FIG. 7 is a block diagram illustrating a hardware configuration of the process conversion difference prediction device illustrated in FIG. 1.
Referring to FIG. 7, the process conversion difference prediction device 11 may include a processor 1 including a CPU and the like, a ROM 2 that stores fixed data, a RAM 3 that provides a work area and the like to the processor 1, a human interface 4 that mediates between a user and a computer, a communication interface 5 that provides means for communications with the outside, and an external storage device 6 that stores programs and various data for operating the processor 1. The processor 1, the ROM 2, the RAM 3, the human interface 4, the communication interface 5, and the external storage device 6 are connected together via a bus 7.
The external storage device 6 may be a magnetic disc such as a hard disc, an optical disc such as a DVD, a mobile semiconductor storage device such as a USB memory or a memory card, or the like, for example. The human interface 4 may be a keyboard, a mouse, or a touch panel as an input interface, and may be a display, a printer, or the like as an output interface, for example. The communication interface 5 may be a LAN card, a modem, a router, or the like for connection with the Internet, a LAN, or the like, for example. The external storage device 6 has installed therein a process conversion difference prediction program 6a for predicting a process conversion difference in a processed pattern having undergone a process via a resist pattern.
When the process conversion difference prediction program 6a is executed at the processor 1, the cross-sectional shape of the resist pattern by which the predicted values of the resist dimensions adapted to the relationship between the parameter for lithography and the actual measurement values of the resist dimensions is simulated, and the process conversion difference in the processed pattern is predicted based on results of the simulation.

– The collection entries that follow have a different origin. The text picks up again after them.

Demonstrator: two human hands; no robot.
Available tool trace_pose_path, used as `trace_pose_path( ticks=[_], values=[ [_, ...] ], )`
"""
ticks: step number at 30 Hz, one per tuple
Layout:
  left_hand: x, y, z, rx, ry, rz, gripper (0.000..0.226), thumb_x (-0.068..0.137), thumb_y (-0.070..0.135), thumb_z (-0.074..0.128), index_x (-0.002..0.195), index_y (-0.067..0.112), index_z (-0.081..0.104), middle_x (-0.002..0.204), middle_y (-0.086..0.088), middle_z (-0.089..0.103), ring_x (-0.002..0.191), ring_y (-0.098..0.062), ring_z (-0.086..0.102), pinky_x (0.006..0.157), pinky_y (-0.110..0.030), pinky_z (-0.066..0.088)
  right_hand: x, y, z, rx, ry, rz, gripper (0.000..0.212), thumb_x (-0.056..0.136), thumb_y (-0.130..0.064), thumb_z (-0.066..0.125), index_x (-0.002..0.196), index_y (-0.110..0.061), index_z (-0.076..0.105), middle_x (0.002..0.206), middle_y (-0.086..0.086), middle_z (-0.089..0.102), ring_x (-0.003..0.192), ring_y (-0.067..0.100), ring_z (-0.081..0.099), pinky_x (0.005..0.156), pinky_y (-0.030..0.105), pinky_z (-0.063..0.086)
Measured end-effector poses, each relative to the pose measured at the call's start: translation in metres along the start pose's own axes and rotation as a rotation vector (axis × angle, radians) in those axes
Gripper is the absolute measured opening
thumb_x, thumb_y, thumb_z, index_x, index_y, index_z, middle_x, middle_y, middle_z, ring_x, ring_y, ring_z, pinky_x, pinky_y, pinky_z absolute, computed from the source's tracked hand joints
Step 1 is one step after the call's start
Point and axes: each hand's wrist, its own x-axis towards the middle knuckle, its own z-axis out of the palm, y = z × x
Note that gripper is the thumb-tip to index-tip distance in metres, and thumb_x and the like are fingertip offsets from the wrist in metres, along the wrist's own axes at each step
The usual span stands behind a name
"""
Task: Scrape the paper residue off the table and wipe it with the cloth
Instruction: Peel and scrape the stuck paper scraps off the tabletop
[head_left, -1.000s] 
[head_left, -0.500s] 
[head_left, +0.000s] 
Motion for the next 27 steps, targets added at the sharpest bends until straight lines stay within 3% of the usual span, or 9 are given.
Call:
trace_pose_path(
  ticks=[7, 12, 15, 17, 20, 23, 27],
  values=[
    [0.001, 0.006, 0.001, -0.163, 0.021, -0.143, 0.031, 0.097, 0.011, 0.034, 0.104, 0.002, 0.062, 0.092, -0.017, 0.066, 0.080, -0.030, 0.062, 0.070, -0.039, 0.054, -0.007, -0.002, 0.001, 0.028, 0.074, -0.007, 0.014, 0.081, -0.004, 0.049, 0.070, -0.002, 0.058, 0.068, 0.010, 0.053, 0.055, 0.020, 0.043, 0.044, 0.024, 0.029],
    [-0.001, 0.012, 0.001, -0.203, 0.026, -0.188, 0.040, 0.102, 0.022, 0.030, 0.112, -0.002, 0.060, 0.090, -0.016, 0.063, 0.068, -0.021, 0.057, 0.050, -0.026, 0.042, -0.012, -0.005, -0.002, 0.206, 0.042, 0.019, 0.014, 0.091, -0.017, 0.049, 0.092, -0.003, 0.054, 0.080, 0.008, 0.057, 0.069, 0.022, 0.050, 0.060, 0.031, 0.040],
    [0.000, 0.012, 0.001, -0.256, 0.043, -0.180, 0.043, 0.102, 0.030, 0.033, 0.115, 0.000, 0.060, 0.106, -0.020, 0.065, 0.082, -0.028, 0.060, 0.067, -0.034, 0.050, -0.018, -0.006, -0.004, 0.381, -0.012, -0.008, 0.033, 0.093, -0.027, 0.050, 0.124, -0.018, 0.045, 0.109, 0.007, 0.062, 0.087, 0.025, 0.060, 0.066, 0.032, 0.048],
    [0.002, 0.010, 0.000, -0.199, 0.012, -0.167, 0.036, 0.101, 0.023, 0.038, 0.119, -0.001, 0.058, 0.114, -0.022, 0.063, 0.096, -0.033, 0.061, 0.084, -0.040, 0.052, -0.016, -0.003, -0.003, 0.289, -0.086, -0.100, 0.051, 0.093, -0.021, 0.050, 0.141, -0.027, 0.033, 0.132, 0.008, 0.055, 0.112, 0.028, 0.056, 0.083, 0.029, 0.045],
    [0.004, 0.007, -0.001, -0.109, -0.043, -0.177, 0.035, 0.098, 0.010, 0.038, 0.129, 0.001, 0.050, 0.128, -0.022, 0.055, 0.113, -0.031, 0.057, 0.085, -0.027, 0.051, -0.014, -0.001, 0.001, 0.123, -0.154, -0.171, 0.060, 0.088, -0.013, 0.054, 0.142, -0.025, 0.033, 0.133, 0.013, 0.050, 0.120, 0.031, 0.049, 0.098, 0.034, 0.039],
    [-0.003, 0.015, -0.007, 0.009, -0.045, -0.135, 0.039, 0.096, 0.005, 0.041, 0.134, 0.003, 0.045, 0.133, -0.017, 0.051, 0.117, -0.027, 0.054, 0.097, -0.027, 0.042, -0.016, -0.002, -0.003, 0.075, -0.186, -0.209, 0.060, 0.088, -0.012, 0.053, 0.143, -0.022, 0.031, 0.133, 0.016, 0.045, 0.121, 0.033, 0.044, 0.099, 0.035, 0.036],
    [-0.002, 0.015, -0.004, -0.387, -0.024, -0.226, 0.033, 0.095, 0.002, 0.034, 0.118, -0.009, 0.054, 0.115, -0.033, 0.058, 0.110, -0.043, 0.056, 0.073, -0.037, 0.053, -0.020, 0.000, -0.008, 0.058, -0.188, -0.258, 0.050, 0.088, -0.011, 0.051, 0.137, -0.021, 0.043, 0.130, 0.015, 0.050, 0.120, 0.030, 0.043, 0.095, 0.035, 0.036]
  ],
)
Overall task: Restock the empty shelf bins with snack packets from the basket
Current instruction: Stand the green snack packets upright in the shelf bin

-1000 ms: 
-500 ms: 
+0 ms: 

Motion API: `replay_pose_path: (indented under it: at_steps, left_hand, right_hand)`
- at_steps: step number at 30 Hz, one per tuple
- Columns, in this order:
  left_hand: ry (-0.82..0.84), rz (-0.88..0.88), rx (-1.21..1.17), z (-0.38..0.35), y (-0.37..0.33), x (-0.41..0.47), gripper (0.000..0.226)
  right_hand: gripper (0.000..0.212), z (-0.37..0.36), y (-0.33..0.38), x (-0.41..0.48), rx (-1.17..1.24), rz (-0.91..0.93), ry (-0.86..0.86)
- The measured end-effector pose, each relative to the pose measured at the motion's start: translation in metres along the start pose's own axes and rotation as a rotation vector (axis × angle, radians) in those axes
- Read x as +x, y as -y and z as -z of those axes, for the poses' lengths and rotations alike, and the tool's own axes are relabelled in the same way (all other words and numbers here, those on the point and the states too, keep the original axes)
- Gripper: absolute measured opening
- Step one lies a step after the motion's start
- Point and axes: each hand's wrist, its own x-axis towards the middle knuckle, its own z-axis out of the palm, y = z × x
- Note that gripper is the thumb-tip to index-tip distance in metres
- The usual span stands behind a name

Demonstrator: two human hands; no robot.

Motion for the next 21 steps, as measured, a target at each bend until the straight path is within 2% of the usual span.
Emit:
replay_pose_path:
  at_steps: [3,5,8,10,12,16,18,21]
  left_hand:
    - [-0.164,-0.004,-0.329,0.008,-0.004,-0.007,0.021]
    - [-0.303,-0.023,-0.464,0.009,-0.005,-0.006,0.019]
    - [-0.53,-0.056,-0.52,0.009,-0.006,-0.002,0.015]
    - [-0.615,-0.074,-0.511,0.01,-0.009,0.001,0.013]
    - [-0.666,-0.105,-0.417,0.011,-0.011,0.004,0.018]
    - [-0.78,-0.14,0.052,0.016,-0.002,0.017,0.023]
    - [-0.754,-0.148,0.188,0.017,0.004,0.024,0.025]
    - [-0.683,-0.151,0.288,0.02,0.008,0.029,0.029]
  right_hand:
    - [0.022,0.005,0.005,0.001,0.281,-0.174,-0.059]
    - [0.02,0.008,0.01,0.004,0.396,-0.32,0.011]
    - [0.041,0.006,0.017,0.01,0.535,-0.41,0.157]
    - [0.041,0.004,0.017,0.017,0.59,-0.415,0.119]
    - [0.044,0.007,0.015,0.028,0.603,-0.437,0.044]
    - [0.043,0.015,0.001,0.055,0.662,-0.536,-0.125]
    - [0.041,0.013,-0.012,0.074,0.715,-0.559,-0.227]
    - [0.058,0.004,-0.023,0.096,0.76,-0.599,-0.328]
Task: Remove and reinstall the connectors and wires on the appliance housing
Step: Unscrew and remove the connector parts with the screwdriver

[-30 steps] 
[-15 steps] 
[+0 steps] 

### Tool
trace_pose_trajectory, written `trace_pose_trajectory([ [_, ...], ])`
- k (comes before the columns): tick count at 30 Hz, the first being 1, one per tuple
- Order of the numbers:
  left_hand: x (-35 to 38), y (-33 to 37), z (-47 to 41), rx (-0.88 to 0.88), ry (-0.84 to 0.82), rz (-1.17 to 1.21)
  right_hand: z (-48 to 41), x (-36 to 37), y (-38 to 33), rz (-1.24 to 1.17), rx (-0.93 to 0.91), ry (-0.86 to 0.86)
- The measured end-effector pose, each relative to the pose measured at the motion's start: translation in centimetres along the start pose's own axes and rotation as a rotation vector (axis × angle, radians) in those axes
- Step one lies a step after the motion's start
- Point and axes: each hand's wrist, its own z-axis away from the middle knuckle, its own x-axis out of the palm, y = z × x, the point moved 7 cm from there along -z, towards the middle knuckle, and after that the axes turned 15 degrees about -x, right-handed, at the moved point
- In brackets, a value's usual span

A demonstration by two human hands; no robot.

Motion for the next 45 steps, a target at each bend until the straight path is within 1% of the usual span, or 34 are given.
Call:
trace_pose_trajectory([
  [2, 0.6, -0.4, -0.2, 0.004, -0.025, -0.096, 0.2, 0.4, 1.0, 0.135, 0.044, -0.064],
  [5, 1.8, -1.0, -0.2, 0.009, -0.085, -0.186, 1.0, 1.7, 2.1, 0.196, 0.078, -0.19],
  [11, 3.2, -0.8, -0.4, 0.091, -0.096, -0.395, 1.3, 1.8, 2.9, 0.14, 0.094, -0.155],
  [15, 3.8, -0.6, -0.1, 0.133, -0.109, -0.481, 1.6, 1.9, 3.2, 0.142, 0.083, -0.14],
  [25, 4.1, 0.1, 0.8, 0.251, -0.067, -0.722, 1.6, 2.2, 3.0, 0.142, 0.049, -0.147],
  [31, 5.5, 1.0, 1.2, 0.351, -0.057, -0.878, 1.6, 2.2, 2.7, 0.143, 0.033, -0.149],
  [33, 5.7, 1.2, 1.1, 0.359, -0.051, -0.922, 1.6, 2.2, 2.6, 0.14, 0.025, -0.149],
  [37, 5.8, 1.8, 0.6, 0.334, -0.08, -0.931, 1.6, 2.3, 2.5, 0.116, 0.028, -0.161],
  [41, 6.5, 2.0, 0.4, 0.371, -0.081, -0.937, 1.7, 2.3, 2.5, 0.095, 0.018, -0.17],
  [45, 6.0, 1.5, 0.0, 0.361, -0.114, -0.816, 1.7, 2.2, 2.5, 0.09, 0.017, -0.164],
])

The process conversion difference prediction program 6a to be executed at the processor 1 may be stored in advance in the external storage device 6 and then read into the RAM 3 at execution of the program, or may be stored in advance in the ROM 2, or may be acquired via the communication interface 5. In addition, the process conversion difference prediction program 6a may be executed on a standalone computer or on a crowd computer.
Second Embodiment
FIG. 9 is a diagram illustrating a relationship between resist dimensions and taper angles at each depth along resist film thickness for use in process conversion difference prediction according to a second embodiment.
Referring to FIG. 9, in the foregoing first embodiment, the opening is formed as the resist pattern R. Alternatively, the present invention may be applied to a line-shaped resist pattern R′. In this case, it is also possible to improve the accuracy of prediction of the process conversion difference by calculating through simulation the taper angle θ of the cross-sectional shape of the resist pattern R′.
While certain embodiments have been described, these embodiments have been presented by way of example only, and are not intended to limit the scope of the inventions. Indeed, the novel embodiments described herein may be embodied in a variety of other forms; furthermore, various omissions, substitutions and changes in the form of the embodiments described herein may be made without departing from the spirit of the inventions. The accompanying claims and their equivalents are intended to cover such forms or modifications as would fall within the scope and spirit of the inventions.